Сколько бы раз я ни дежурил, как бы ни старался думать о войне, о нашем отряде, о предстоящих делах, все равно в какой-то неуловимый момент мысли сменялись думами о Лельке.

Я снова и снова думал о том, как было бы чудесно, если бы Лелька была здесь, в отряде. Вместе с нами она пошла бы взрывать мост, делила бы радость и горе, все было бы ясно и определенно.

Я ходил, мысленно говорил с Лелькой, и стало легче.

Была уже полночь - это было видно по звездам, - когда, выйдя из-за угла, я едва не столкнулся с Антоном. Красноватый уголек самокрутки попыхивал у него в зубах.

- Не спится? - спросил я.

- Смотри в оба, - вместо ответа предупредил Антон.

- А что?

- Что, что, - недовольно пробурчал он. - Смоется, подлец, и весь разговор.

- Кто?

- Ты что, глухой? Или ослеп? - И Антон, наклонившись ко мне, прошептал: - Некипелов, вот кто.

- Ты думаешь? - неуверенно спросил я. - Куда же он может сбежать?

- Такие на все способны. А я считал его надежным, притупил бдительность. Хорошо еще, что сам раскололся.

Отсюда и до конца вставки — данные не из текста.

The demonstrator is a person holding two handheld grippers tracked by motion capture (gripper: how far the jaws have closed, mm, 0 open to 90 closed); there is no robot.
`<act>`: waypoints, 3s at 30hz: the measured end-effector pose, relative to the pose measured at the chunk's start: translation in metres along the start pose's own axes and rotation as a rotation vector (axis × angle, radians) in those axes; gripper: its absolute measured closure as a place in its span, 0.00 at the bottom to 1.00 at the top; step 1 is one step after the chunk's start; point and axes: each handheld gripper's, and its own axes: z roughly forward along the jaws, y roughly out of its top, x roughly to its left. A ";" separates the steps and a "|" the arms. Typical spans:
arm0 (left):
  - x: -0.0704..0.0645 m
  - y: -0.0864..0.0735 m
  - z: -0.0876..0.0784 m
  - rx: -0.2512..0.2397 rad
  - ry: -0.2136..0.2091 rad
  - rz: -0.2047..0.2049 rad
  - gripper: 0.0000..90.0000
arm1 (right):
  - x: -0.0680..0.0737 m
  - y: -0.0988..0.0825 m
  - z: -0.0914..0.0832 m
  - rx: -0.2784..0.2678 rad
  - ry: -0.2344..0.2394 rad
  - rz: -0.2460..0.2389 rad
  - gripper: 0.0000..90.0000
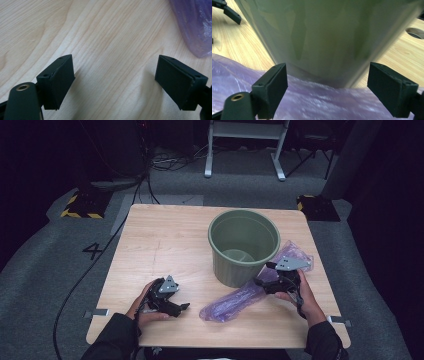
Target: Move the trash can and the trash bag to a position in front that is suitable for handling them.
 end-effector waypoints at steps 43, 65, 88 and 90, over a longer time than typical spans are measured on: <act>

- Волчанский рассказывал, что Некипелов один остался у пушки. И не уходил, пока не кончились снаряды. И утопил затвор. Чтобы немцы из пушки стрелять не могли.

- Волчанский! - рассердился Антон. - Тоже мне, авторитет! Он тебе расскажет, расставляй уши.

Я не стал спорить. Пусть успокоится, тем более что после разговора с Некипеловым мне была понятна его злость и тревога. Спросил только:

- Ты что же, твердо решил не брать Некипелова?

- Я не меняю своих решений, - отрезал Антон.

Мы помолчали. К земле, раскалясь добела, неудержимо мчалась падучая звезда. Мчалась так стремительно, словно не могла прожить без земли ни одного мгновения. Но, не долетев, бесследно растаяла в черном небе.

- А надеялась долететь, - сказал я.

- Сейчас не до лирики, - угрюмо откликнулся Антон.

- Что с Галиной? Неужели…

- Кто его знает? - торопливо спросил Антон, не дождавшись, пока я выскажу свое предположение. И тут же в его голосе послышалась другая интонация: - Кто его знает…

- Ты что? Сомневаешься?

- Никому нельзя верить! - вдруг исступленно, громким шепотом, задыхаясь, проговорил он, схватившись руками за ремень моего карабина. - Нельзя, и весь разговор!